* [What you will do]:
Whatever the records hold, copy it exactly and completely.

(Saved data entries)
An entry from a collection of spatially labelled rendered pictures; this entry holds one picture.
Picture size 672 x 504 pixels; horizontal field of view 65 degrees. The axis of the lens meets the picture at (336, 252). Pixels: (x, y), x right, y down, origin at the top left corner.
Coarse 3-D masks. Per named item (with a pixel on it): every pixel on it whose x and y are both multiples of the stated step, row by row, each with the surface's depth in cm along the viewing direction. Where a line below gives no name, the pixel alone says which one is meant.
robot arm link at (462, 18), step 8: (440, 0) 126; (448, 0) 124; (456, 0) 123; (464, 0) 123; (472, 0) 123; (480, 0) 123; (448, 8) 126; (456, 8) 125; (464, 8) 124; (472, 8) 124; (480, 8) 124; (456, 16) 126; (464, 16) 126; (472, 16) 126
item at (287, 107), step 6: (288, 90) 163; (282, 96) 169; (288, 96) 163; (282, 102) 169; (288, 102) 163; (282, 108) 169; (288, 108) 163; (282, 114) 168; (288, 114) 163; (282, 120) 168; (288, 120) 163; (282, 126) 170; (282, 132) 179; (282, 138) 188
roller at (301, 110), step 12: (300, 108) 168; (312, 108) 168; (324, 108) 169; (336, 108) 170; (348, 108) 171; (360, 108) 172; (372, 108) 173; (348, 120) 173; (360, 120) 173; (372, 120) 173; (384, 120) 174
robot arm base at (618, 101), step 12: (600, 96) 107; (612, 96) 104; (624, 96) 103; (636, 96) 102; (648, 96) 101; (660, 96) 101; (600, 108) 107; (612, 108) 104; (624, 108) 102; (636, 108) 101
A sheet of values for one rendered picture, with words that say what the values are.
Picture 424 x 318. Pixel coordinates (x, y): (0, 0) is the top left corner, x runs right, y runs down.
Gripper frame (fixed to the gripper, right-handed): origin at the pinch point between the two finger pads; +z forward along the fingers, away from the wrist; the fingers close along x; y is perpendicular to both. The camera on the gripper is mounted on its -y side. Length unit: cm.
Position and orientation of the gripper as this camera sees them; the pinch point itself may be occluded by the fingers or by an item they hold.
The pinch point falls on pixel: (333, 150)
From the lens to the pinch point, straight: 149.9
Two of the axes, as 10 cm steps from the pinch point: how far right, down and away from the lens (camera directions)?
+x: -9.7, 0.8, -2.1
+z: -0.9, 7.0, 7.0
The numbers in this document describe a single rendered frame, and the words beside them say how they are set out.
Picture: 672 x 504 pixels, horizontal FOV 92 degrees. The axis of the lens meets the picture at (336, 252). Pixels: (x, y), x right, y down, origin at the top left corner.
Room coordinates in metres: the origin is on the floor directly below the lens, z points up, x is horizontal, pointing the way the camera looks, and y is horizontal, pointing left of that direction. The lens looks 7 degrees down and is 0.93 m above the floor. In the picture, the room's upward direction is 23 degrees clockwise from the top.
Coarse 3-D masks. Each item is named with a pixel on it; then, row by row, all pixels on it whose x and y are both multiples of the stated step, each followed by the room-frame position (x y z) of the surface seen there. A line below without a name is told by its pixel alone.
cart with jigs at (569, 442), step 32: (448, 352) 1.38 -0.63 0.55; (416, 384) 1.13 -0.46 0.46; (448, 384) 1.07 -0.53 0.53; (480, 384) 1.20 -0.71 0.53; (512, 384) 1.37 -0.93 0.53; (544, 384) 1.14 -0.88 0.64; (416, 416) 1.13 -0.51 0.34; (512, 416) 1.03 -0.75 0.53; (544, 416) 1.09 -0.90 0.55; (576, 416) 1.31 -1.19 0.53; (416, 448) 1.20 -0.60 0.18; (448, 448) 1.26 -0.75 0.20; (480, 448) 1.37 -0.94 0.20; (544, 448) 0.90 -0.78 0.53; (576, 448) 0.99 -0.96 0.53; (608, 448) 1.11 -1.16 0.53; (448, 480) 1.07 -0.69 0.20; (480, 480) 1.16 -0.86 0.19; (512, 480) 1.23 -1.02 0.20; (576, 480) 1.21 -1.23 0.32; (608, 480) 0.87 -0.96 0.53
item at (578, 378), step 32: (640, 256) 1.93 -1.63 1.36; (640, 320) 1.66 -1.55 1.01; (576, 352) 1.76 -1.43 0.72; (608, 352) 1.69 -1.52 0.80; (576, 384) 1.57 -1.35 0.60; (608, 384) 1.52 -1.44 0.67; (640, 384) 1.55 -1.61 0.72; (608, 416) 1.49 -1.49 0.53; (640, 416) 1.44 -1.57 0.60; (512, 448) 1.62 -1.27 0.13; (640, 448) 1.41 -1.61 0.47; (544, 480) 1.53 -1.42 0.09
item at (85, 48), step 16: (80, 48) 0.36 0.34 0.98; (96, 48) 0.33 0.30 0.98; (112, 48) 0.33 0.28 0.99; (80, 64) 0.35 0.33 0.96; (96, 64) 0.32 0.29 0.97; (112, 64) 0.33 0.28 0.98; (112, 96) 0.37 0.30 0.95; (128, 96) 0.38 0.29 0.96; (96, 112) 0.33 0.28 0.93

* [Solution]:
An entry from a collection of spatially labelled rendered pictures; this entry holds one picture.
Picture size 672 x 504 pixels; horizontal field of view 65 degrees. The axis of the lens meets the picture at (336, 252). Pixels: (x, y), x right, y down, origin at the top left corner.
Coarse 3-D masks. Per named item (with a pixel on it): every pixel on it whose x and y are both multiples of the stated step, row by row, each with the surface's depth in cm along the viewing direction. Where a line below gives no name, the pixel alone says which one is meant.
robot arm link at (462, 18), step 8: (440, 0) 126; (448, 0) 124; (456, 0) 123; (464, 0) 123; (472, 0) 123; (480, 0) 123; (448, 8) 126; (456, 8) 125; (464, 8) 124; (472, 8) 124; (480, 8) 124; (456, 16) 126; (464, 16) 126; (472, 16) 126
item at (287, 107), step 6: (288, 90) 163; (282, 96) 169; (288, 96) 163; (282, 102) 169; (288, 102) 163; (282, 108) 169; (288, 108) 163; (282, 114) 168; (288, 114) 163; (282, 120) 168; (288, 120) 163; (282, 126) 170; (282, 132) 179; (282, 138) 188
roller at (301, 110), step 12: (300, 108) 168; (312, 108) 168; (324, 108) 169; (336, 108) 170; (348, 108) 171; (360, 108) 172; (372, 108) 173; (348, 120) 173; (360, 120) 173; (372, 120) 173; (384, 120) 174
robot arm base at (618, 101), step 12: (600, 96) 107; (612, 96) 104; (624, 96) 103; (636, 96) 102; (648, 96) 101; (660, 96) 101; (600, 108) 107; (612, 108) 104; (624, 108) 102; (636, 108) 101
A sheet of values for one rendered picture, with words that say what the values are.
Picture 424 x 318. Pixel coordinates (x, y): (0, 0) is the top left corner, x runs right, y runs down.
Gripper frame (fixed to the gripper, right-handed): origin at the pinch point between the two finger pads; +z forward along the fingers, away from the wrist; the fingers close along x; y is perpendicular to both. The camera on the gripper is mounted on its -y side. Length unit: cm.
Position and orientation of the gripper as this camera sees them; the pinch point itself may be occluded by the fingers or by an item they hold.
The pinch point falls on pixel: (333, 150)
From the lens to the pinch point, straight: 149.9
Two of the axes, as 10 cm steps from the pinch point: how far right, down and away from the lens (camera directions)?
+x: -9.7, 0.8, -2.1
+z: -0.9, 7.0, 7.0
The numbers in this document describe a single rendered frame, and the words beside them say how they are set out.
Picture: 672 x 504 pixels, horizontal FOV 92 degrees. The axis of the lens meets the picture at (336, 252). Pixels: (x, y), x right, y down, origin at the top left corner.
Room coordinates in metres: the origin is on the floor directly below the lens, z points up, x is horizontal, pointing the way the camera looks, and y is horizontal, pointing left of that direction. The lens looks 7 degrees down and is 0.93 m above the floor. In the picture, the room's upward direction is 23 degrees clockwise from the top.
Coarse 3-D masks. Each item is named with a pixel on it; then, row by row, all pixels on it whose x and y are both multiples of the stated step, each followed by the room-frame position (x y z) of the surface seen there. A line below without a name is told by its pixel alone.
cart with jigs at (569, 442), step 32: (448, 352) 1.38 -0.63 0.55; (416, 384) 1.13 -0.46 0.46; (448, 384) 1.07 -0.53 0.53; (480, 384) 1.20 -0.71 0.53; (512, 384) 1.37 -0.93 0.53; (544, 384) 1.14 -0.88 0.64; (416, 416) 1.13 -0.51 0.34; (512, 416) 1.03 -0.75 0.53; (544, 416) 1.09 -0.90 0.55; (576, 416) 1.31 -1.19 0.53; (416, 448) 1.20 -0.60 0.18; (448, 448) 1.26 -0.75 0.20; (480, 448) 1.37 -0.94 0.20; (544, 448) 0.90 -0.78 0.53; (576, 448) 0.99 -0.96 0.53; (608, 448) 1.11 -1.16 0.53; (448, 480) 1.07 -0.69 0.20; (480, 480) 1.16 -0.86 0.19; (512, 480) 1.23 -1.02 0.20; (576, 480) 1.21 -1.23 0.32; (608, 480) 0.87 -0.96 0.53
item at (578, 378), step 32: (640, 256) 1.93 -1.63 1.36; (640, 320) 1.66 -1.55 1.01; (576, 352) 1.76 -1.43 0.72; (608, 352) 1.69 -1.52 0.80; (576, 384) 1.57 -1.35 0.60; (608, 384) 1.52 -1.44 0.67; (640, 384) 1.55 -1.61 0.72; (608, 416) 1.49 -1.49 0.53; (640, 416) 1.44 -1.57 0.60; (512, 448) 1.62 -1.27 0.13; (640, 448) 1.41 -1.61 0.47; (544, 480) 1.53 -1.42 0.09
item at (85, 48), step 16: (80, 48) 0.36 0.34 0.98; (96, 48) 0.33 0.30 0.98; (112, 48) 0.33 0.28 0.99; (80, 64) 0.35 0.33 0.96; (96, 64) 0.32 0.29 0.97; (112, 64) 0.33 0.28 0.98; (112, 96) 0.37 0.30 0.95; (128, 96) 0.38 0.29 0.96; (96, 112) 0.33 0.28 0.93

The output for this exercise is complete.